Microsoft Windows 2000 Local computer Policies

Windows 2000 Professional is designed to be used as network client for a Windows 2000(and Windows NT) network or as a standalone operating system where user accounts are used to govern or control access.

User Accounts

Used to uniquely identify a user to the system using a named user account and a password

Domain user account

Exit s throughout a domain and can be used on any computer that is a member of the domain

* Can be used to grant access to network resources
* Can be used to grant access to local resources

Groups

Collection of users and each member of a group takes on the access privileges or restrictions defined for that group

Profiles

Is a stored snapshot of a user’s desktop environment setting. Can exit on a single computer or can be configured to follow a user around a network, regardless of what workstation is used.

Policies

Is a set of configuration options that defines aspects of Windows 2000 security. Security policies are used to defined for a user, a computer or a group to restrict the computing environment

Administrator

* Is the most powerful user account available in the Windows 2000 environment
* The account has unlimited access and unrestricted privileges to every aspect of Windows 2000
* Account also has unrestricted ability to manage all security setting, other users, groups, printers, shares and storage devices

The Administrator account has the following characteristics:

* It can not be deleted
* It can not be LOCKED OUT (disabled because of repeated failed logon attempts)
* It can not be DISABLED (made unusable for logon)
* It can be renamed

Guest

* This account has limited access to resources and computer activities
* You should set a new password for the Guest account and it should be used only by authorised one-time users or users with low-security access

The Guest account has the following characteristics:

* It can not deleted
* It can be locked out
* It can be disabled (it is disabled by default)
* It can have a blank password (it is blank by default)
* It can renamed

Naming Conventions

Two common rules follow:

* User names are constructed from the first and last name of the user, plus a code identify his or her job tittle or department: for example, BobSmithAccounting or SmithBobAccounting
* Group names are constructed from resource types, department names, location names, project names and combination of all three: for example, Accounting01, AustinUsers, BigProject01, etc

Regardless of what naming convention is deployed, it needs to address the following four elements:

* It must be consistent across all objects
* It must be easy to use and understand
* New names should be easily constructed by mimicking the composition of exiting names
* An object’s name should clearly identify that object’s type

Local Security Policy

Windows 2000 has combined several security and access controls into a centralised policy. This centralised policy is called the group policy. A group policy is an MMC snap-in that is used to specify user’s desktop settings. There are group policies for local computers, groups and domains and ORGANISATIONAL UNITS (Ous) which contain users, groups, resources and other OUs

All group policy types can be managed from a Windows 2000 Server system, but only a local computer group policy can be managed from a Windows 2000 Professional system.
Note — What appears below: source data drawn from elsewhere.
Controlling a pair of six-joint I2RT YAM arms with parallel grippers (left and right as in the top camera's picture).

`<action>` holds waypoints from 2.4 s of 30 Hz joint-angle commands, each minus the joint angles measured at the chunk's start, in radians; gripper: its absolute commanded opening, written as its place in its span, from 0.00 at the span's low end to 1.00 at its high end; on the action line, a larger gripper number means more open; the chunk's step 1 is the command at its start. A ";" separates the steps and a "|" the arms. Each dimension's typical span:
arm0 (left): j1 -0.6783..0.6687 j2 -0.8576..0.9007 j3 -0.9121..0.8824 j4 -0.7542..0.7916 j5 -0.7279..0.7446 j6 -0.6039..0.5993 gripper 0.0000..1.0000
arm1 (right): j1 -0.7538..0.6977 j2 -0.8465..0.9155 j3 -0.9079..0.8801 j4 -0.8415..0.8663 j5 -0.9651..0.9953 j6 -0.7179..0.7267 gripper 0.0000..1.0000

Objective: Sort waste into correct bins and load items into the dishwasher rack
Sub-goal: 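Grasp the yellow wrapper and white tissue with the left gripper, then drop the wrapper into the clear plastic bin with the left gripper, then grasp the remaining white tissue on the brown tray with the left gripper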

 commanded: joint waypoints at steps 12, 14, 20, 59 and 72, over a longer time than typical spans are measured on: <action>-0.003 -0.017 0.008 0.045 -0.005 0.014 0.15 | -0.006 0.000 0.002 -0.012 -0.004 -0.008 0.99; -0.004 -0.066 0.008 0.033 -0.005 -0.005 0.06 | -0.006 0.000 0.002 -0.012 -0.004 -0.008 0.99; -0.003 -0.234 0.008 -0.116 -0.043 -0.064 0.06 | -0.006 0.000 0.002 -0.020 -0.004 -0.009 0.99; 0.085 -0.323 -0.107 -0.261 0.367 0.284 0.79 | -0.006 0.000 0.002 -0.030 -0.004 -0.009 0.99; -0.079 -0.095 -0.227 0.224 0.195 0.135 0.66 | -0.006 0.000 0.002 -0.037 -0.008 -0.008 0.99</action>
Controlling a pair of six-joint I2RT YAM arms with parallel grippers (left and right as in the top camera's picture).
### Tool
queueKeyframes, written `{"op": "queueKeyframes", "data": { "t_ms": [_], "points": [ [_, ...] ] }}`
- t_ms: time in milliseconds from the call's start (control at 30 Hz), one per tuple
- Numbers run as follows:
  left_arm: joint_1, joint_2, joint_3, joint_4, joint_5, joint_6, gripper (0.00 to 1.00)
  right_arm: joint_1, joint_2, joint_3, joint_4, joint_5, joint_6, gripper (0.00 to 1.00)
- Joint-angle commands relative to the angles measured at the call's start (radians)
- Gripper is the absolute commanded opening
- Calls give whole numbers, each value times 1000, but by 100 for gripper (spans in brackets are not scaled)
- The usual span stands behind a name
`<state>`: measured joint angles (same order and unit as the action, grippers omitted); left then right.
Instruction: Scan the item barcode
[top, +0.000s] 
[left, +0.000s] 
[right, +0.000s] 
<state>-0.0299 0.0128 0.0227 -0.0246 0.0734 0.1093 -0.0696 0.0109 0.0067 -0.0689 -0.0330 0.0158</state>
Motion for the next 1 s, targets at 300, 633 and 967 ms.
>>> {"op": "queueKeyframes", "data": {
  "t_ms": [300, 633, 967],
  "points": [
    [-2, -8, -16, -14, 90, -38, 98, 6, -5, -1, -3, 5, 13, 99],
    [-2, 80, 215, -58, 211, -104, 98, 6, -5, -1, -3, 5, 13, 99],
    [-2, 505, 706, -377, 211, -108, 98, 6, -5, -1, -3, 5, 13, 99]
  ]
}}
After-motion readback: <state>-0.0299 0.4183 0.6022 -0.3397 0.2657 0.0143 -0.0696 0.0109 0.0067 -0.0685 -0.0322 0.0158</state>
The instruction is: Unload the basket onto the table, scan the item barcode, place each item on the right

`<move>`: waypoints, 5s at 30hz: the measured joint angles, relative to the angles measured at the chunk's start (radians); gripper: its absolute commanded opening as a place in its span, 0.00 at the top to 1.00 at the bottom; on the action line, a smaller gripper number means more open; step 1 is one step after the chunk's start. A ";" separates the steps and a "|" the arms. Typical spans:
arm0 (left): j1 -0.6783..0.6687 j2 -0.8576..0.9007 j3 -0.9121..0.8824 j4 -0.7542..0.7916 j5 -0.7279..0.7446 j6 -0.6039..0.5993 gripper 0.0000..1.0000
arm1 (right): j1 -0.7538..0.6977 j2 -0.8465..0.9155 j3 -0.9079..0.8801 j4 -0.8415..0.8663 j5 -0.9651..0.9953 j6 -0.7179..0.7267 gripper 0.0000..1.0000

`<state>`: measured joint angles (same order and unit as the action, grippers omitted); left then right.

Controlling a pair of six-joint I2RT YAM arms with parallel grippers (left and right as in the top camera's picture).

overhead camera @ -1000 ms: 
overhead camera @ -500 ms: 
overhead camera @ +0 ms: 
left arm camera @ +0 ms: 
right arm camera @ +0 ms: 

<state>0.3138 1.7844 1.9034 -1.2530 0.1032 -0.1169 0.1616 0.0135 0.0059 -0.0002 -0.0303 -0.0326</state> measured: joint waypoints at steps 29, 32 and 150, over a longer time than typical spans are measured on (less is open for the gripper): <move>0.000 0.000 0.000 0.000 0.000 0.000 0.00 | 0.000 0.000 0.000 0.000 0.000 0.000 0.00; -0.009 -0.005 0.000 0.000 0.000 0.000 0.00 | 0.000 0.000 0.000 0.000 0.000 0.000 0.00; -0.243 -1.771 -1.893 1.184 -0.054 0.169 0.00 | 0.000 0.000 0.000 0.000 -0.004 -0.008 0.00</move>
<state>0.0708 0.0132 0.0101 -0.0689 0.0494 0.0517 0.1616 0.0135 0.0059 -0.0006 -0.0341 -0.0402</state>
Group policies are applied in the following order:

1. Any exiting legacy Windows NT 4.0 Ntconfig.pol file is applied
2. Any unique local group policy is applied (that is, the group policy for the local machine)
3. Any sites group policies are applied
4. Any domain group policies are applied
5. Any OU group policies are applied

The order of application of these policies is important because contradictory settings in later policies will override the settings of the former policies.

Password Policy

Defines the restrictions on password. This policy is used to enforce strong passwords for a more secure environment.

Account lockout Policy

Defines the conditions that result in a user account being locked out. Lockout is used to prevent brute force attacks against user accounts. For example, if a user tries to log on and is unsuccessful more than 5 times, it is a good idea to lock that user out.

User Rights Policy

Defines which groups or users can perform specific privileged actions. For examples, you may want to give a group, such as Power Users, the right to add a workstation to a domain

The items in this policy and their defaults setting are:

* Access this computer from the network - Everyone, User, Power Users, Backup, Operator,

Administrators

* Add workstations to domain - None
* Act as part of the operating system - None
* Back up files and directories -Backup operators, Administrators
* Bypass traverse checking - Everyone, Users, Power Users, Backup Operators,

Administrators

* Changing the system time - Power Users, Administrators
* Create a pagefile - Administrators
* Create a token object - None
* Create permanent shared objects - None
* Debug programs: Administrators

Security Options

Defines and control various security features, functions and controls of the Windows 2000 environment. For example, you can disable the option to allow the system to be shut down without having to log on to tighten security.